Custom loss function (lovasz_loss) failing with tensor dimension mismatch - any tips?

I’m running binary segmentation and wanted to use the lovasz loss function to see if it would clean up the boundaries.

I just passed it in directly but it seems the dimensions sizes are off by a factor of 2 - any tips on how to resolve?
I re-ran with batch size=1and a debug print to simplify the issue and see the mismatch but not clear how to fix? (images are 256x256, resized)

torch.Size([1, 2, 256, 256]) logits loss
torch.Size([1, 256, 256]) labels.loss

error: The size of tensor a (131072) must match the size of tensor b (65536) at non-singleton dimension 0

Do I need to subclass from base_loss to use a new loss function?

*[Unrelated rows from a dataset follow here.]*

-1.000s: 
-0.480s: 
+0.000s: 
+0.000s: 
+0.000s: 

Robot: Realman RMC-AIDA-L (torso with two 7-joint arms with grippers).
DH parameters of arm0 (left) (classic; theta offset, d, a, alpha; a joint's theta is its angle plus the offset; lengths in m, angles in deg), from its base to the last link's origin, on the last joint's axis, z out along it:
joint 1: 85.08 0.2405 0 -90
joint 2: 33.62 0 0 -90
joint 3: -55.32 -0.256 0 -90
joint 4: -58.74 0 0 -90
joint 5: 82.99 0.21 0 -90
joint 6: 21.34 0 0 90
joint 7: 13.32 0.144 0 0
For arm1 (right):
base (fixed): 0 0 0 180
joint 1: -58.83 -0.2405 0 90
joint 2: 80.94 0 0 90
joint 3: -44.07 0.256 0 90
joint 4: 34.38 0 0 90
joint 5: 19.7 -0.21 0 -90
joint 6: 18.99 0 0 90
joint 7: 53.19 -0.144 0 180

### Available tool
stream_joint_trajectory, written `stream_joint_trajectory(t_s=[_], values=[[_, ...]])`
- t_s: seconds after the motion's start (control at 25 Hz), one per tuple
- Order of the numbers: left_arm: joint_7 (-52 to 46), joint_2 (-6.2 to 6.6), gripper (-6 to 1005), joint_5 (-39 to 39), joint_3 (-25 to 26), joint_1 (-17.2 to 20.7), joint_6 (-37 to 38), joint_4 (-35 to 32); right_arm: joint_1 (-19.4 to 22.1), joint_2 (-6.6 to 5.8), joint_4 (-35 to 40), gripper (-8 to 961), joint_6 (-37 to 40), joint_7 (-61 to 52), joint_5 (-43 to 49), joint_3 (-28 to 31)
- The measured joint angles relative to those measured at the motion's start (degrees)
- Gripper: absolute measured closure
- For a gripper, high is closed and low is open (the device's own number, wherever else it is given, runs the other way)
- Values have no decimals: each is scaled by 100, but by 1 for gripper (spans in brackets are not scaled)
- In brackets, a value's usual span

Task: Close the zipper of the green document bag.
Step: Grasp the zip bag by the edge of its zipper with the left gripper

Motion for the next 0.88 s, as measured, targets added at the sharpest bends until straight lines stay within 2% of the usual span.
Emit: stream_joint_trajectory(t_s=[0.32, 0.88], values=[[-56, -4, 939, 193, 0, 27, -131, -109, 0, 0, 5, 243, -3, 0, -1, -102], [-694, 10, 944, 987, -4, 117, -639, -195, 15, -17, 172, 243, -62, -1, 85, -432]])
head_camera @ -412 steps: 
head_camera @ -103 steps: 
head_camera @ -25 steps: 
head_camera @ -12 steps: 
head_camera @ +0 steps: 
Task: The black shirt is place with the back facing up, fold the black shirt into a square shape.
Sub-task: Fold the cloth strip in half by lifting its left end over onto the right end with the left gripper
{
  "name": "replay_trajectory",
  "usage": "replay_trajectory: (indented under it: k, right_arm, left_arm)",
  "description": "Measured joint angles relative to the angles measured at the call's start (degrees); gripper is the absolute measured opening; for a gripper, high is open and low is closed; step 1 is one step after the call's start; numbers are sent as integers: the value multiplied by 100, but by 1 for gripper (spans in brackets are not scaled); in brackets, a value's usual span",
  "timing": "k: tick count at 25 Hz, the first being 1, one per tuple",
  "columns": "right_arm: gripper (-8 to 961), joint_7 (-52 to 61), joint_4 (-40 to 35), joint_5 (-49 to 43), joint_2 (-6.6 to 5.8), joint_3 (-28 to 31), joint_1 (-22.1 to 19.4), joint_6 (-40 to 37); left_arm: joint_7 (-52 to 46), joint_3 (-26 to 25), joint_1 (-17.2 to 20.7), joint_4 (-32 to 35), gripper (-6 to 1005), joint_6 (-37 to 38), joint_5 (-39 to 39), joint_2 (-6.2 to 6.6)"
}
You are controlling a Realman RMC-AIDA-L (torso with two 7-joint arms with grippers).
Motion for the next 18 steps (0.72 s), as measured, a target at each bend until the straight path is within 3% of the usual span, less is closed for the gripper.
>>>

forward function from the new loss:

‘’’
def forward(self, logits, labels):
“”"
Binary Lovasz hinge loss
logits: [B, H, W] Variable, logits at each pixel (between -\infty and +\infty)
labels: [B, H, W] Tensor, binary ground truth masks (0 or 1)
per_image: compute the loss per image instead of per batch
ignore: void class id
“”"
print(logits.shape, “logits loss”)
print(labels.shape, “labels.loss”)

    if self.per_image:
        loss = mean(self.lovasz_hinge_flat(*flatten_binary_scores(log.unsqueeze(0), lab.unsqueeze(0), self.ignore))
                    for log, lab in zip(logits, labels))
    else:
        loss = self.lovasz_hinge_flat(*flatten_binary_scores(logits, labels, self.ignore))
    return loss

‘’’

original error with bs=8:
‘’’
~/anaconda3/lib/python3.7/site-packages/torch/nn/modules/module.py in call(self, *input, **kwargs)
531 else:
–> 532 result = self.forward(*input, **kwargs)
533 for hook in self._forward_hooks.values():

~/unetseg/lovasz_losses.py in forward(self, logits, labels)
163 else:
–> 164 loss = self.lovasz_hinge_flat(*flatten_binary_scores(logits, labels, self.ignore))
165 return loss

~/unetseg/lovasz_losses.py in flatten_binary_scores(scores, labels, ignore)
180 valid = (labels != ignore)
–> 181 vscores = scores[valid]
182 vlabels = labels[valid]

IndexError: The shape of the mask [524288] at index 0 does not match the shape of the indexed tensor [1048576] at index 0

‘’’
Thanks for any input!

My best advice (when dealing with debugging this type of stuff) is grab a batch of your ground truth and a batch of your y’s through a model (rawly via learn.model()) and then look at their shapes and what could be going wrong. Also I’d look into making sure that the output from our unet is actually what you should be expecting :slight_smile:

Most of the time I’ll literally go line by line in my loss function to make sure it’s all making sense.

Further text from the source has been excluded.